I just wanted to emphasize that a clock works autonomously. Regardless of whether it is watched or not, a clock goes uniformly.

Relativity does not require one to be watching the clocks. You are making the mistake that Relativity relies on the exchange of light signals, it doesn't. We use light in examples because it is convenient to illustrate the effects of Relativity, not because it is crucial to it. The only real reason that would require watching the clock would be to unsure that nothing other than it running at its normal rate happened during the course of the test ( it didn't stop running and start running again, a fault didn't cause it to start running fast, etc.)

Einstein later tried to prove his „twin“ theorem with the general relativity:
https://en.wikisource.org/wiki/Translation:Dialog_about_Objections_against_the_Theory_of_Relativity

He modeled the acceleration phases with the imaginary gravitational field.
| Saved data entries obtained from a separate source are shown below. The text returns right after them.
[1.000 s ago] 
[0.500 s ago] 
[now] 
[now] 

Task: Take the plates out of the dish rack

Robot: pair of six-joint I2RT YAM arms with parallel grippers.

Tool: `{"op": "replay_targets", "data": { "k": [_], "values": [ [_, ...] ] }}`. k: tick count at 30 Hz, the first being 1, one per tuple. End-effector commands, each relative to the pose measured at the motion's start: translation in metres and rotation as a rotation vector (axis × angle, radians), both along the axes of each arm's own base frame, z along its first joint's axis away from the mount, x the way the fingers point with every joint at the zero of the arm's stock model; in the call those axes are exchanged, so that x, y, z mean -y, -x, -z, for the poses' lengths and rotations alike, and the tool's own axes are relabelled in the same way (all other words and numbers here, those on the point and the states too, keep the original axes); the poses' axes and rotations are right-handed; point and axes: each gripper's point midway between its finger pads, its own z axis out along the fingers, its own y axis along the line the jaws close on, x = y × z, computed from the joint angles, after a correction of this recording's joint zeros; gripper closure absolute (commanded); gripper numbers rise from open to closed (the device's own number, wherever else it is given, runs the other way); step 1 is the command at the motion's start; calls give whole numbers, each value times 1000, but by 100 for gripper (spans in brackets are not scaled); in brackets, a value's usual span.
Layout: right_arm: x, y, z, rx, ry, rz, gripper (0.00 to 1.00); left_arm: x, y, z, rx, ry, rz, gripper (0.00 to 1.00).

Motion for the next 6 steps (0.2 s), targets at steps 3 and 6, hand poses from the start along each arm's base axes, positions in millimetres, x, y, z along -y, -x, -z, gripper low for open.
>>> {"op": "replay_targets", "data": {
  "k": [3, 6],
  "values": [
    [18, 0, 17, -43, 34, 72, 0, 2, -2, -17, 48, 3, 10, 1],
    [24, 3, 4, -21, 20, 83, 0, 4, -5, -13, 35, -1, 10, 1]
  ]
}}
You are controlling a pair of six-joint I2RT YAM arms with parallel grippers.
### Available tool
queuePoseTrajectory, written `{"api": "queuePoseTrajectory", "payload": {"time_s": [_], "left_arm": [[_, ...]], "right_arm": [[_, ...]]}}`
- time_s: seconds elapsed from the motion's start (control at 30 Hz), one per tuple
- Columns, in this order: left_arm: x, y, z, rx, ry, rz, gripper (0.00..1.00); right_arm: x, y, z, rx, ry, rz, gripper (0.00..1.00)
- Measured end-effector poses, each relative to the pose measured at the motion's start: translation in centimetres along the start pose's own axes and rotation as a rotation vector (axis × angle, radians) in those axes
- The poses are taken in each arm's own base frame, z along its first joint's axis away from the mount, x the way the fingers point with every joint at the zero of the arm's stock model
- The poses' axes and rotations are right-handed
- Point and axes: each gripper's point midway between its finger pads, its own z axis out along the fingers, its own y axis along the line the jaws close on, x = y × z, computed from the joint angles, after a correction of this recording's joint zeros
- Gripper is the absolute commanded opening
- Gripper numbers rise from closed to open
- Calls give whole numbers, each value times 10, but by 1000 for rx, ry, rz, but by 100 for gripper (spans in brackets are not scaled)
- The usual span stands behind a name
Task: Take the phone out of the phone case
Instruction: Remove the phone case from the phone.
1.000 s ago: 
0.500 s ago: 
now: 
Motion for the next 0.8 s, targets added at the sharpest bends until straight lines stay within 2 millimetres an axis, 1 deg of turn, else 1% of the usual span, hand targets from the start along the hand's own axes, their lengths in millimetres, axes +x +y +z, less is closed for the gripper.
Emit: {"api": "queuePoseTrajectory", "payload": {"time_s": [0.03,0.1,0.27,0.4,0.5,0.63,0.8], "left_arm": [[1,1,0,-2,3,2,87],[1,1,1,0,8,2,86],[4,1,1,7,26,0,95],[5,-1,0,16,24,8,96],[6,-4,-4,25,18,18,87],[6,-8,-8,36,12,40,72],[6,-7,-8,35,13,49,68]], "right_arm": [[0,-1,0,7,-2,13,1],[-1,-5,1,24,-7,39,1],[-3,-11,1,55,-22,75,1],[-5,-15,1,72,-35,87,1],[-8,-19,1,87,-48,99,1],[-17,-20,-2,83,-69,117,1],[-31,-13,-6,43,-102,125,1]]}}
Obviously, he relied on the principle of equivalence. However, the CERN researchers claim that the accelerations have no effect on the formula for time dilation of the special theory of relativity. So, this exchange – acceleration => gravitational field – is not justified. Moreover, the correctness of the principle of equivalence is also questionable. In this respect, Einstein's proof with the polygonal lines deserves more respect.

The CERN test just verified the "clock postulate"; That when measured from an inertial frame, the rate at which a clock will tick is only effected by it velocity with respect to that frame and no additional effect is caused by any acceleration it may be undergoing.
But the equivalence principle deals with how the acceleration effects measurements made by the accelerating observer. CERN verified that particles accelerated do not show any additional time dilation as measured from the lab, but it did not measure how the accelerated particles measured the ticking of clocks in the lab.

 

[Herman Trivilino]

He modeled the acceleration phases with the imaginary gravitational field. Obviously, he relied on the principle of equivalence. However, the CERN researchers claim that the accelerations have no effect on the formula for time dilation of the special theory of relativity. So, this exchange – acceleration => gravitational field – is not justified. Moreover, the correctness of the principle of equivalence is also questionable. In this respect, Einstein's proof with the polygonal lines deserves more respect.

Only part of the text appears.